What is the number of lines in the records below holding the string "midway"? Reply with it and nothing else.

▸ Records drawn from a dataset
################
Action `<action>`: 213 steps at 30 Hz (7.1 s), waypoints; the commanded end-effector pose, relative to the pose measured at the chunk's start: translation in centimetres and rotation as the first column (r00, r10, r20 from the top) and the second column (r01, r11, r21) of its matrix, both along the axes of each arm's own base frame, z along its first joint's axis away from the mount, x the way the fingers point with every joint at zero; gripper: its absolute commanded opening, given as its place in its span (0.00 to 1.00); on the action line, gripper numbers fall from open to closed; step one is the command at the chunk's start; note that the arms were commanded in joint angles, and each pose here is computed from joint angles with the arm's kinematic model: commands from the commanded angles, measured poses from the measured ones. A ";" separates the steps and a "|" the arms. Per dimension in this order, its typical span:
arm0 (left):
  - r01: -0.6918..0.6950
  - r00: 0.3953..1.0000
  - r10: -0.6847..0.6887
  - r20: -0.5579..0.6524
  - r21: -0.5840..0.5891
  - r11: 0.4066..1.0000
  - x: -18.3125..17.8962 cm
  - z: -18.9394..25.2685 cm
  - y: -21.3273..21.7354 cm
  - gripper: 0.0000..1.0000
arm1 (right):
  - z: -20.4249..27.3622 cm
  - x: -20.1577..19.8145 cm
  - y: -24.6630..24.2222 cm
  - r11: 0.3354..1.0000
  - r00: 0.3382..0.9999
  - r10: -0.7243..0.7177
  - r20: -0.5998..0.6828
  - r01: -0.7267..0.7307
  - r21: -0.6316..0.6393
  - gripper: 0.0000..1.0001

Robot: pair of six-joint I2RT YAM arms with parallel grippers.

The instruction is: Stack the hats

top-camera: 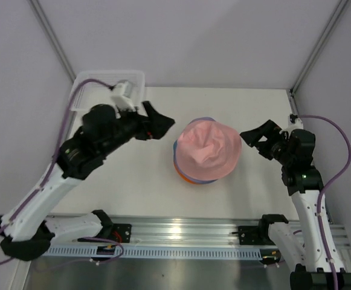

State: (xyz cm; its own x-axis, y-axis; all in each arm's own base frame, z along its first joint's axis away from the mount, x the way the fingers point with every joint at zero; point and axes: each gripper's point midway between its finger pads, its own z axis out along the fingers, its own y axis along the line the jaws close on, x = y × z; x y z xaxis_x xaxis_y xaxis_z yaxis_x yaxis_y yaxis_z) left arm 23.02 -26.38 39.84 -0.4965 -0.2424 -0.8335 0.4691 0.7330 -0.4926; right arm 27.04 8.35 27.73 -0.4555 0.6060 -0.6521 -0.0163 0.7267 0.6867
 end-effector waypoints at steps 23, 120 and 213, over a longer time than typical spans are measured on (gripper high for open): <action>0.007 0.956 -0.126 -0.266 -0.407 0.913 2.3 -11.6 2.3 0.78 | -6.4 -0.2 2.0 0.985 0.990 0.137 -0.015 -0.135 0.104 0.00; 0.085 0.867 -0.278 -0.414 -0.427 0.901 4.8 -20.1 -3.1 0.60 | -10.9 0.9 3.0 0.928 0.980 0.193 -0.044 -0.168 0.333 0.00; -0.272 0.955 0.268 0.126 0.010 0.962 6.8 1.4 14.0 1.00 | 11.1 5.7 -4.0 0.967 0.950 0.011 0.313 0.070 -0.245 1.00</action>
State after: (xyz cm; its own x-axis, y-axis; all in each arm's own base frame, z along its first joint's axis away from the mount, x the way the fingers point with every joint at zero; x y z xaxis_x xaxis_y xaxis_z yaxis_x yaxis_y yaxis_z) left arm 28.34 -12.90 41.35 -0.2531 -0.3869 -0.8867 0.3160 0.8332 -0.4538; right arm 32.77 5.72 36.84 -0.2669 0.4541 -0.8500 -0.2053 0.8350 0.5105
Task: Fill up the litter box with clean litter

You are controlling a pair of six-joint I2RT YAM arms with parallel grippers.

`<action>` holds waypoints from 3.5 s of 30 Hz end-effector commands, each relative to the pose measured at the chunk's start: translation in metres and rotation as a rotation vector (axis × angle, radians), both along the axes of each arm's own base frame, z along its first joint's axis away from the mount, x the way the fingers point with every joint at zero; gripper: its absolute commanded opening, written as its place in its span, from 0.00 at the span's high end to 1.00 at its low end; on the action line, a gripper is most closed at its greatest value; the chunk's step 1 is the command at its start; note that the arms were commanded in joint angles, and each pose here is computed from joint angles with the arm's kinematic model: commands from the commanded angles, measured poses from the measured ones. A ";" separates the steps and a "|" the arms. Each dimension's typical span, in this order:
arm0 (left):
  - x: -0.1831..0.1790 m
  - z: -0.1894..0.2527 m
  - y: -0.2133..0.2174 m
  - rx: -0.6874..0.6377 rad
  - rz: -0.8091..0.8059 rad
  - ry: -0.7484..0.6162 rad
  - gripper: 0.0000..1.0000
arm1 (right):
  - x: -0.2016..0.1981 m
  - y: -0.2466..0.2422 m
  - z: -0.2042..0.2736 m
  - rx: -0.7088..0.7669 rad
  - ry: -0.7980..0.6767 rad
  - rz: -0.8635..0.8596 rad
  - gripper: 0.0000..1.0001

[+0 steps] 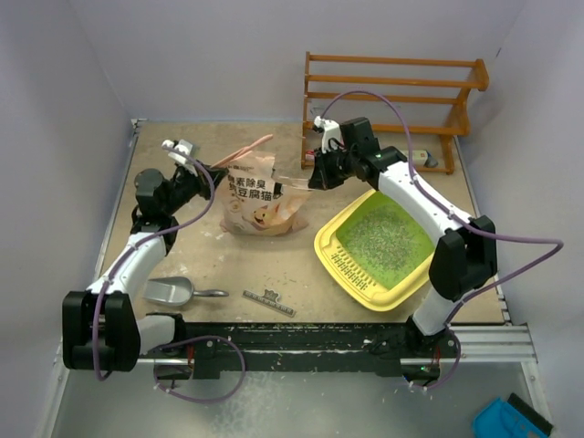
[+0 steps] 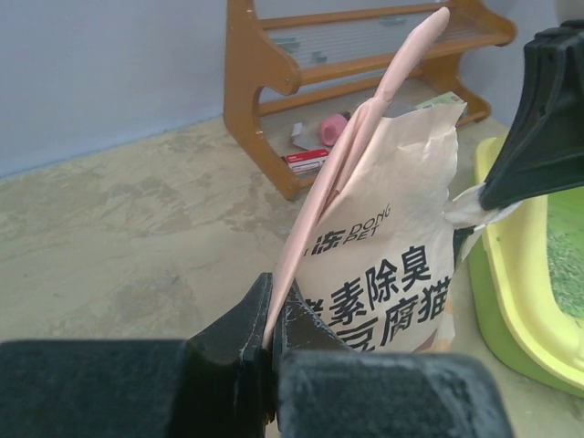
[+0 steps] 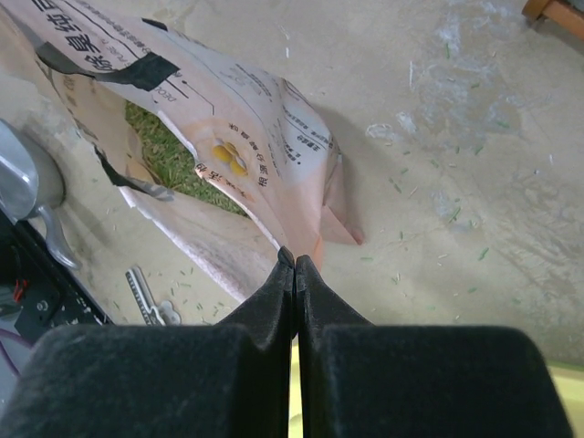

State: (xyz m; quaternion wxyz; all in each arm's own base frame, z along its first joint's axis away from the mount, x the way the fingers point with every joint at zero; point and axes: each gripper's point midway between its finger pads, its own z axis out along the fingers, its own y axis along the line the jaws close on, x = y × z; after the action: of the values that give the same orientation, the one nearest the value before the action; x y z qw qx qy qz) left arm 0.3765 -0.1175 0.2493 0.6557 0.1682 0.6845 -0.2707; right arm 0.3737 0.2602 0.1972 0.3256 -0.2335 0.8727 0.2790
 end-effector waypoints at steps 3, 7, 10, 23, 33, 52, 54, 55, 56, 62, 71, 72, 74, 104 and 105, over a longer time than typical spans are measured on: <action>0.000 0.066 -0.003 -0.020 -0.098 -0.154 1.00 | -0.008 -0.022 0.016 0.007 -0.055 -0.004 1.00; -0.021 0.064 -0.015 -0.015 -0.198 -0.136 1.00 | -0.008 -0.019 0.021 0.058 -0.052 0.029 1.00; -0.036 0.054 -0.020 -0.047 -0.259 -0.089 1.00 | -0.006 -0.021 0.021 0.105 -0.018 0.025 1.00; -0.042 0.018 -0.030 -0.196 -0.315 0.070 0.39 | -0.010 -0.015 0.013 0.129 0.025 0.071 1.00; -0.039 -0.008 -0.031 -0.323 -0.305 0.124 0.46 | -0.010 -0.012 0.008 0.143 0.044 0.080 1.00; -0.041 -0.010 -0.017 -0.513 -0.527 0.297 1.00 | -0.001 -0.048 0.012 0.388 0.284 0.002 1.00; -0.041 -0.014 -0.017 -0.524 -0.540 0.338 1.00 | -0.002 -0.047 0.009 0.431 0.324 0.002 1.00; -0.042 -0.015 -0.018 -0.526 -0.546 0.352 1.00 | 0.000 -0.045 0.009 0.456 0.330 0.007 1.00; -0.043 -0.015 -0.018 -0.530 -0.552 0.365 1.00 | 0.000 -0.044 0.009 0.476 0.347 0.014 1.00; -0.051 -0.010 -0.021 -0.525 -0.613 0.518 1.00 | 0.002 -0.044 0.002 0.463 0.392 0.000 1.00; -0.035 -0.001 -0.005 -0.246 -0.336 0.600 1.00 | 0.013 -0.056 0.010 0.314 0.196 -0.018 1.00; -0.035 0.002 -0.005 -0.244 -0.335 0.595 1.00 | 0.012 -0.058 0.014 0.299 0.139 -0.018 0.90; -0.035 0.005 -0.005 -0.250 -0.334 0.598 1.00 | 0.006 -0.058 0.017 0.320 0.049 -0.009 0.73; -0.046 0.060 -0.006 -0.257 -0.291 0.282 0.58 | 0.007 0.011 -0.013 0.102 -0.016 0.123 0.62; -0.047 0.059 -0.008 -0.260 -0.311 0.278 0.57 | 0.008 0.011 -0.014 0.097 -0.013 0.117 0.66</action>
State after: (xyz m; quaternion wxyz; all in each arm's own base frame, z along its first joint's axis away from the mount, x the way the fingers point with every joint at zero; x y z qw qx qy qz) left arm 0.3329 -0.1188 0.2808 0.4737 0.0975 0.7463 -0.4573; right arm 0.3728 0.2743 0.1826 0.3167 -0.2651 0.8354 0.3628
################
▸ TASK RESPONSE
2